Pepe Escobar – 27 de junho de 2023 – [Publicado originalmente no The Cradle e amplamente compartilhado. Traduzido e publicado aqui com a permissão do autor]
Após a “rebelião” da Wagner – que não foi nada mais do que uma tentativa flagrante de golpe e uma jogada de relações-públicas demonstrado pela encenação de alto nível de Prighozin – a empolgação da OTAN e do Ocidente Coletivo sobre a possibilidade de a Rússia mergulhar no caos e na guerra civil rapidamente se transformou em total desapontamento.

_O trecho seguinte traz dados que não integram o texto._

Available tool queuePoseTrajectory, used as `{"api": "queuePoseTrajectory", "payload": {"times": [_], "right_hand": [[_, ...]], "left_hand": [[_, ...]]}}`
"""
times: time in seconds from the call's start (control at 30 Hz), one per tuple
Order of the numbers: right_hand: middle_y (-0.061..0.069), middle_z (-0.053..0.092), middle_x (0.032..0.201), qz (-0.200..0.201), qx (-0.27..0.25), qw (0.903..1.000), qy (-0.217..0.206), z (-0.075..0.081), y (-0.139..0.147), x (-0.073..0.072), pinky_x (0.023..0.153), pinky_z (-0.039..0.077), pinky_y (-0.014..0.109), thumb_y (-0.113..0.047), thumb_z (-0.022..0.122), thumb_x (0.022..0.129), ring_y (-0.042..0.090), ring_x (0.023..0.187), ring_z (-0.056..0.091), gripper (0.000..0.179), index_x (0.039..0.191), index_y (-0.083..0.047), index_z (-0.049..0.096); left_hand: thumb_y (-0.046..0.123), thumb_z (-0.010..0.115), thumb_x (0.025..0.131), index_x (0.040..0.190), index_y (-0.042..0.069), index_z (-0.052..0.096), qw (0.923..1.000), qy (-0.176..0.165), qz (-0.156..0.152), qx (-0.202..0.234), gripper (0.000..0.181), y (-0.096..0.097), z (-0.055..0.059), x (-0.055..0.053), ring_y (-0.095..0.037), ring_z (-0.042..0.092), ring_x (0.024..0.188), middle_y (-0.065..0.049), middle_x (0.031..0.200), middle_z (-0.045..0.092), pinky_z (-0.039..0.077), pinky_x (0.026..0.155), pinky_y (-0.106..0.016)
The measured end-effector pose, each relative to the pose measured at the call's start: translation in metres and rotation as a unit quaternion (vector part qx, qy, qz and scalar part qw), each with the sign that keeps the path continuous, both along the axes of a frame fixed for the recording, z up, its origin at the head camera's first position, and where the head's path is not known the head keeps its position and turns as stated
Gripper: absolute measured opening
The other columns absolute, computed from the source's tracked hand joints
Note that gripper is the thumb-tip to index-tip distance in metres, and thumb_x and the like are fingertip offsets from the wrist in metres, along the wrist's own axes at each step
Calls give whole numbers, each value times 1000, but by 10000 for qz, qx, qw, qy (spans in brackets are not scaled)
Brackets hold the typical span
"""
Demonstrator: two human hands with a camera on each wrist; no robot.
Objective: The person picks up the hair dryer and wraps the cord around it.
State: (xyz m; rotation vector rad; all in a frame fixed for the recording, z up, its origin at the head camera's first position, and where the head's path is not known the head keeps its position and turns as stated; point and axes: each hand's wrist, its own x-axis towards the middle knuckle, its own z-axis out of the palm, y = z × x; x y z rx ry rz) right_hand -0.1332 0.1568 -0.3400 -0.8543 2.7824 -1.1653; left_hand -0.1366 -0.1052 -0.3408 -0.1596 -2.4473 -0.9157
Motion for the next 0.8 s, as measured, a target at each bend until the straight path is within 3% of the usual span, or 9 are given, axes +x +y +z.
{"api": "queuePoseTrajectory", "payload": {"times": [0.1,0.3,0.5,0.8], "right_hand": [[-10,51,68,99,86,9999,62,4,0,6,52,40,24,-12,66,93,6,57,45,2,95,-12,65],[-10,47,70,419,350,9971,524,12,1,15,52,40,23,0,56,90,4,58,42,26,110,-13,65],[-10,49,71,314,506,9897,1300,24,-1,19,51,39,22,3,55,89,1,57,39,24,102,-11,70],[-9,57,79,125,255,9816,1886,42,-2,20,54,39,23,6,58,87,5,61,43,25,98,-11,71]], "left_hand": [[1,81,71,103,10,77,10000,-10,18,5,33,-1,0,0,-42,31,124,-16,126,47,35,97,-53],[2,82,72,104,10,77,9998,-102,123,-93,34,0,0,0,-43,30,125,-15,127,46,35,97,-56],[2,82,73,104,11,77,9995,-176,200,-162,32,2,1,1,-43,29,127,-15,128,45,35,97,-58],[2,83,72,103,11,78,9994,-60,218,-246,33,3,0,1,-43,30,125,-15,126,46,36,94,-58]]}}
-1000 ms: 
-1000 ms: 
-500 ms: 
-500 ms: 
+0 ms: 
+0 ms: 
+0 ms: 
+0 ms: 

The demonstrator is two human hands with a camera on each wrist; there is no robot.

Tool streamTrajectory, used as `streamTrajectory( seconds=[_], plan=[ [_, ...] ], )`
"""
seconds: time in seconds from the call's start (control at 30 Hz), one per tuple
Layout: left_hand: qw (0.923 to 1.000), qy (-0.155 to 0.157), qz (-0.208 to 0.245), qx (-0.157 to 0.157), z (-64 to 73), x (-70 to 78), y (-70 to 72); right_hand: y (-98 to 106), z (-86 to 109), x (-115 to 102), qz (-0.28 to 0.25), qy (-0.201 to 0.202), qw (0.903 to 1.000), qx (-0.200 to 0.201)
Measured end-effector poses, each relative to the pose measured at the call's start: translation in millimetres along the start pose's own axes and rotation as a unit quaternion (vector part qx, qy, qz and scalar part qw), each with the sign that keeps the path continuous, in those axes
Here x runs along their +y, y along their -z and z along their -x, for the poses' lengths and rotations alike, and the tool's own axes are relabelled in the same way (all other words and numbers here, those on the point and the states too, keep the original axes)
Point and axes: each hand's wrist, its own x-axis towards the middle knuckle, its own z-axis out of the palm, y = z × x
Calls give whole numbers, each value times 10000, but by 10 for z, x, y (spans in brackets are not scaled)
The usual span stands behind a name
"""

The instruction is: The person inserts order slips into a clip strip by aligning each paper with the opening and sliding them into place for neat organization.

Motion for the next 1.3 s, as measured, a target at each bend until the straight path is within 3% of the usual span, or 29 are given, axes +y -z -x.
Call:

O primeiro rascunho dos eventos extraordinários que ocorreram na Rússia no dia mais longo – sábado, 24 de junho – nos leva a uma nova lata de vermes.
A Maioria Global quer muito saber o que acontecerá a seguir. Vamos examinar as peças-chave no tabuleiro de xadrez.
O ministro das Relações Exteriores, Sergei Lavrov, vai direto ao ponto: ele lembrou a todos que o modus operandi do Hegemon é apoiar tentativas de golpe sempre que puder se beneficiar. Isso se encaixa no fato de que o FSB está investigando ativamente se e como a inteligência ocidental esteve envolvida no Dia Mais Longo.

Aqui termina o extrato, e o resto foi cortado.